🤖 AI Summary
Existing temporal reasoning benchmarks rely heavily on rule-based generation, lacking historical depth, cultural context, and diversity of temporal entities—thus inadequately evaluating large language models’ (LLMs’) temporal cognition. Method: We introduce CTM (Chinese Dynasty Temporal Modeling), the first benchmark dedicated to Chinese dynastic chronology.

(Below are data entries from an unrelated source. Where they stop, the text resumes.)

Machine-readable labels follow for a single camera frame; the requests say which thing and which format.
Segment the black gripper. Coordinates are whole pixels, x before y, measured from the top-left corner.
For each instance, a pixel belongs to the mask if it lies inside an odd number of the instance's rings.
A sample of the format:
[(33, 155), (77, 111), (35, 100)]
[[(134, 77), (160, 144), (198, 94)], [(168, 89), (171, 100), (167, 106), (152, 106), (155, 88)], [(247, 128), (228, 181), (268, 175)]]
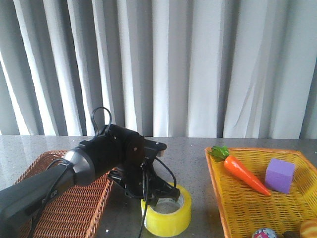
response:
[(112, 124), (96, 138), (81, 141), (79, 149), (91, 160), (96, 179), (108, 174), (127, 196), (143, 198), (152, 207), (163, 198), (178, 201), (180, 190), (156, 174), (157, 157), (146, 154), (144, 140), (138, 132)]

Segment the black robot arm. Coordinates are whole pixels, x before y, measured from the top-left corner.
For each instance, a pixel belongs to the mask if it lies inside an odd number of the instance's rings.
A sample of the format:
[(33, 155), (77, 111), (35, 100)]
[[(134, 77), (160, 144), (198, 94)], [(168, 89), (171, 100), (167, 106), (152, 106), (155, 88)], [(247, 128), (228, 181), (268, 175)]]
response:
[(91, 140), (58, 159), (43, 172), (12, 185), (0, 193), (0, 235), (14, 237), (30, 218), (73, 186), (88, 186), (103, 175), (122, 187), (131, 198), (155, 206), (161, 198), (178, 200), (175, 184), (161, 179), (154, 160), (166, 149), (164, 143), (145, 139), (139, 133), (109, 124)]

CTM innovatively integrates historical semantic modeling, multi-granularity temporal alignment, and dynasty-specific cultural constraints into a dynamic evaluation framework covering cross-entity temporal inference, pairwise temporal alignment, and culturally contextualized reasoning. It leverages authoritative chronologies and historical texts to construct a high-quality annotated dataset, incorporating adversarial question design, temporal-logic validation, and expert-in-the-loop evaluation. Contribution/Results: Experiments reveal critical weaknesses in mainstream LLMs—including poor long-span dynastic reasoning, inaccurate parsing of ambiguous calendrical systems, and failure in event-relative positioning. CTM establishes a reproducible, highly diagnostic, history-domain benchmark for temporal cognitive modeling.
📝 Abstract
Temporal reasoning is fundamental to human cognition and is crucial for various real-world applications. While recent advances in Large Language Models have demonstrated promising capabilities in temporal reasoning, existing benchmarks primarily rely on rule-based construction, lack contextual depth, and involve a limited range of temporal entities. To address these limitations, we introduce Chinese Time Reasoning (CTM), a benchmark designed to evaluate LLMs on temporal reasoning within the extensive scope of Chinese dynastic chronology. CTM emphasizes cross-entity relationships, pairwise temporal alignment, and contextualized and culturally-grounded reasoning, providing a comprehensive evaluation. Extensive experimental results reveal the challenges posed by CTM and highlight potential avenues for improvement.